Exercise requirements:
Show all lines below holding the string "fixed".
+++ Data under study
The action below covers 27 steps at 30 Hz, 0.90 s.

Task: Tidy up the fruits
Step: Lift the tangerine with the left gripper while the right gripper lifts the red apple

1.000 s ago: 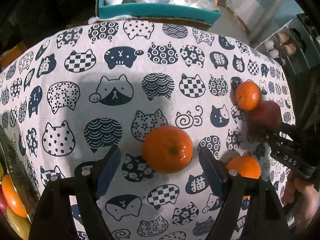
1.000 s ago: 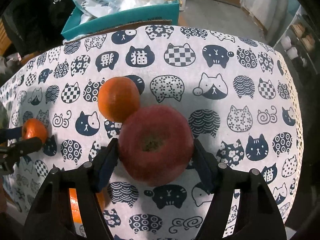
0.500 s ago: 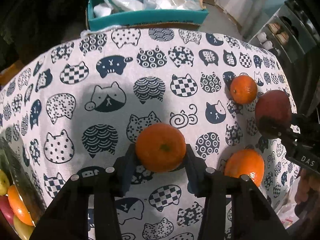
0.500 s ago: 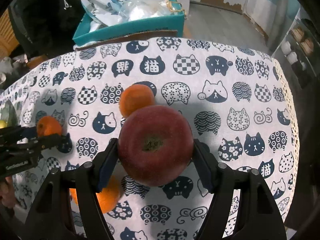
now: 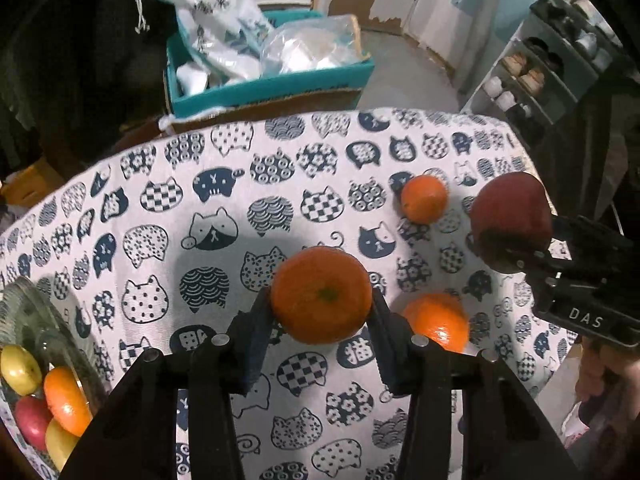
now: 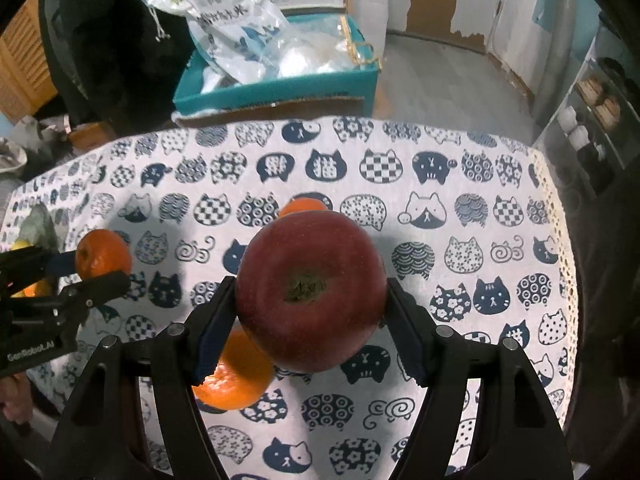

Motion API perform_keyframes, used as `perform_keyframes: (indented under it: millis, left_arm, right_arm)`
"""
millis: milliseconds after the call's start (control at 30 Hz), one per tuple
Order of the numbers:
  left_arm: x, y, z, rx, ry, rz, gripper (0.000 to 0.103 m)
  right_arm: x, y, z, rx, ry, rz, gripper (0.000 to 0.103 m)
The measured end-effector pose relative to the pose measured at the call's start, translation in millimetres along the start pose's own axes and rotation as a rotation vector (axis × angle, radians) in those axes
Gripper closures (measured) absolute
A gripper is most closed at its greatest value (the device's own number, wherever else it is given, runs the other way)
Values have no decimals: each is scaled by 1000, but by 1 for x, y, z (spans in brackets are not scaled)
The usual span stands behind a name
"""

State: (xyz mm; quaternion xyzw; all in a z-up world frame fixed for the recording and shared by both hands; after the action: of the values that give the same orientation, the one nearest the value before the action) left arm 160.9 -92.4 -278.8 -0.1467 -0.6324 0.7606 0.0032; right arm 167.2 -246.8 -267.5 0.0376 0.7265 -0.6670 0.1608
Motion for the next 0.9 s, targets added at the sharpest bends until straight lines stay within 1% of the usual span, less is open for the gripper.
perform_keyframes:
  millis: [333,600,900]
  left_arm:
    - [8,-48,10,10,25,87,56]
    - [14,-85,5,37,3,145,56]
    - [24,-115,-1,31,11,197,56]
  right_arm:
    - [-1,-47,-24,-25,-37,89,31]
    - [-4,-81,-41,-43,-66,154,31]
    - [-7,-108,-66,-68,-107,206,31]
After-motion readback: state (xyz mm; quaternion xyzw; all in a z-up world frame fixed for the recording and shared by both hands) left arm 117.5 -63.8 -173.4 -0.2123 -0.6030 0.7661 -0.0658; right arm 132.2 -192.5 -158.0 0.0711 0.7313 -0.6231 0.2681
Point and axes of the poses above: each gripper's, at about its wrist camera, not at the fingertips, and y roughly the way its jaws point, z to its right, x to its underside, the point moved 5 cm from there along y, roughly the way its jaws point, and after that the axes turned 10 degrees about -z, right-handed, at the moved point
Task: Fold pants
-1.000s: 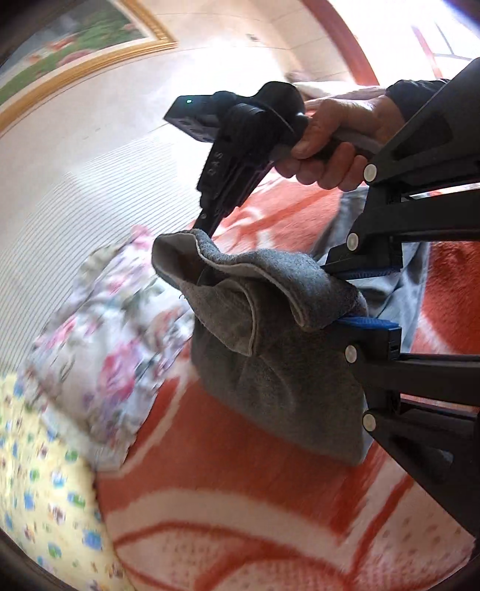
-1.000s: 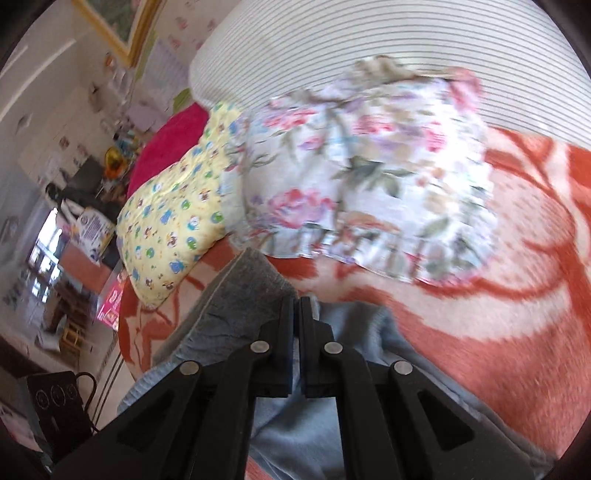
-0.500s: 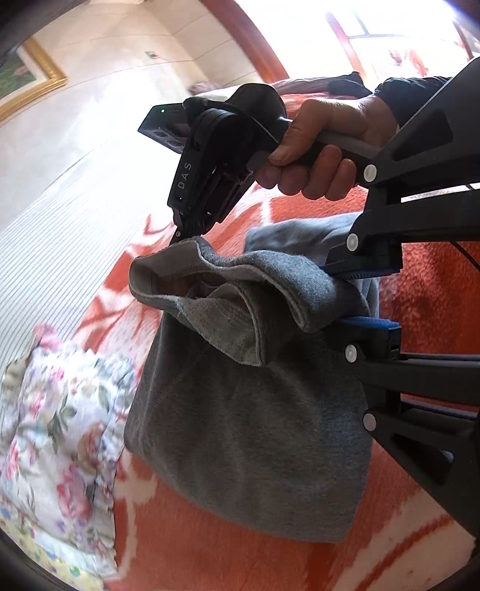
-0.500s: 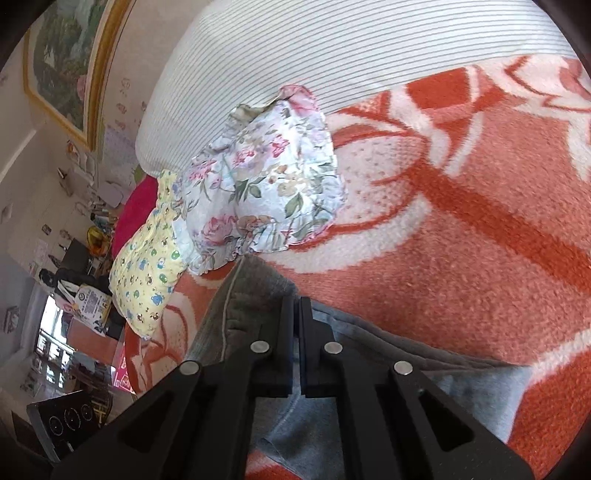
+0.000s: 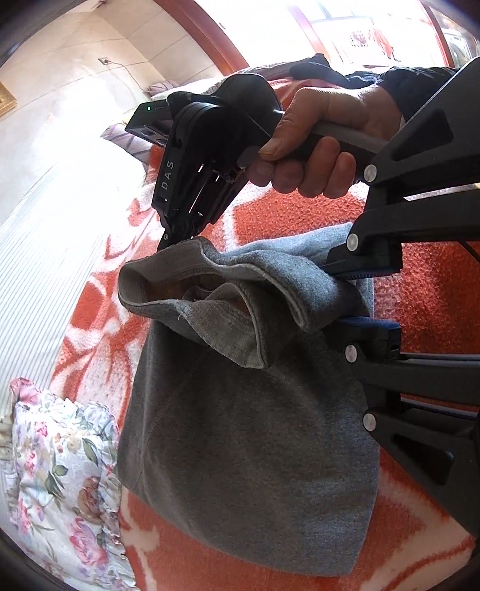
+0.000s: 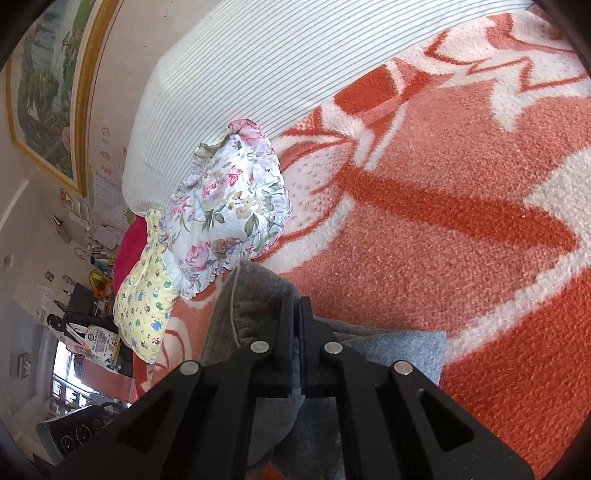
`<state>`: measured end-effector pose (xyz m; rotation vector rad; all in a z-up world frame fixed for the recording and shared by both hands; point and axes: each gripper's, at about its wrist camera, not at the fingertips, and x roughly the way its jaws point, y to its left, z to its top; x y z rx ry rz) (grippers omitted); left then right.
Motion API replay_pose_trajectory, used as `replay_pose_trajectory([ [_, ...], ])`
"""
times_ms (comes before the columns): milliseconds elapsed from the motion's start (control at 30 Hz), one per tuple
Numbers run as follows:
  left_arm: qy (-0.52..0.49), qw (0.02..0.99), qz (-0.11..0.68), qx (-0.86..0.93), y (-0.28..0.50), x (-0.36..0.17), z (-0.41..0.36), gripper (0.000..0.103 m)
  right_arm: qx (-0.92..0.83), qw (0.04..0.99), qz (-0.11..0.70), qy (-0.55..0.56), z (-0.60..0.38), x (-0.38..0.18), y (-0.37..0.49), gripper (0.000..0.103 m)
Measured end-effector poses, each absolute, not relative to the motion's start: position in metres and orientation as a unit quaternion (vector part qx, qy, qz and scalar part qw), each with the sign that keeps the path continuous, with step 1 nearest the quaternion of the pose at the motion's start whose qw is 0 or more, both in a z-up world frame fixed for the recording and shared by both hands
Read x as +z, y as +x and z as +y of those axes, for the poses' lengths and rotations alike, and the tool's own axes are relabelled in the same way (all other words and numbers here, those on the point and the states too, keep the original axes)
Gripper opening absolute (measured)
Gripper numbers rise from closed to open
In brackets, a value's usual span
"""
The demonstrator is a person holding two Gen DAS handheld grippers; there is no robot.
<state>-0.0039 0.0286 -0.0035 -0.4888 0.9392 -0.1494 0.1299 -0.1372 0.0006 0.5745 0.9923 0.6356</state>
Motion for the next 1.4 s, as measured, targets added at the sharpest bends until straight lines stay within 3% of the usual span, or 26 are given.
replay_pose_trajectory([
  [233, -0.197, 0.869, 0.448, -0.073, 0.002, -0.013, 0.007, 0.016, 0.270, 0.795, 0.467, 0.275, -0.157, -0.015, 0.132, 0.003],
  [300, -0.184, 0.874, 0.444, -0.077, -0.001, -0.014, 0.000, 0.020, 0.267, 0.795, 0.471, 0.273, -0.160, -0.021, 0.131, 0.003],
  [433, -0.192, 0.865, 0.449, -0.114, -0.007, -0.015, -0.003, 0.048, 0.226, 0.806, 0.474, 0.272, -0.176, -0.023, 0.123, 0.007],
  [767, -0.170, 0.874, 0.430, -0.148, -0.051, 0.009, 0.012, 0.050, 0.191, 0.840, 0.421, 0.286, -0.211, 0.028, 0.070, 0.008],
  [967, -0.176, 0.892, 0.405, -0.101, -0.075, 0.024, 0.068, 0.056, 0.242, 0.846, 0.395, 0.263, -0.165, 0.068, 0.047, 0.010],
  [1067, -0.176, 0.899, 0.398, -0.052, -0.075, 0.026, 0.100, 0.056, 0.263, 0.845, 0.405, 0.230, -0.120, 0.074, 0.047, 0.025],
  [1133, -0.184, 0.895, 0.405, -0.030, -0.068, 0.023, 0.118, 0.056, 0.276, 0.843, 0.409, 0.214, -0.095, 0.071, 0.047, 0.049],
  [1400, -0.174, 0.882, 0.438, -0.016, -0.031, 0.000, 0.147, 0.056, 0.226, 0.836, 0.473, 0.164, -0.079, 0.028, 0.037, 0.049],
])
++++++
Result for this exercise:
State: (xyz mm; quaternion xyzw; all in a z-up world frame fixed for the recording and shared by both hands; after the action: of the values that give the same orientation, the one nearest the value before the action) left arm 160.9 -92.4 -278.8 -0.1467 -0.6324 0.7606 0.0032; right arm 167.2 -246.8 -267.5 0.0376 0.7265 -0.6670 0.1608
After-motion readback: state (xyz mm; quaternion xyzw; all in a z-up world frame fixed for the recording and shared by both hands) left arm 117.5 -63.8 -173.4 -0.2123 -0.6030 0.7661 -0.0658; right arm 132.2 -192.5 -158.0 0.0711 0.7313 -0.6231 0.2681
`<state>`: measured end-effector pose (xyz m; rotation vector rad; all in a z-up world frame fixed for the recording and shared by both hands; point and axes: each gripper's, at about its wrist camera, not at the fingertips, and x roughly the way its jaws point, y to its left, z to its top; x y z rx ry rz) (grippers omitted); left then right.
Measured end-effector poses, each absolute, not relative to the motion's start: position in metres and orientation as a unit quaternion (vector part qx, qy, qz and scalar part qw), each with the sign that keeps the path continuous, with step 1 nearest the quaternion of the pose at the motion's start whose qw is 0 or more, both in a z-up world frame fixed for the recording and shared by both hands

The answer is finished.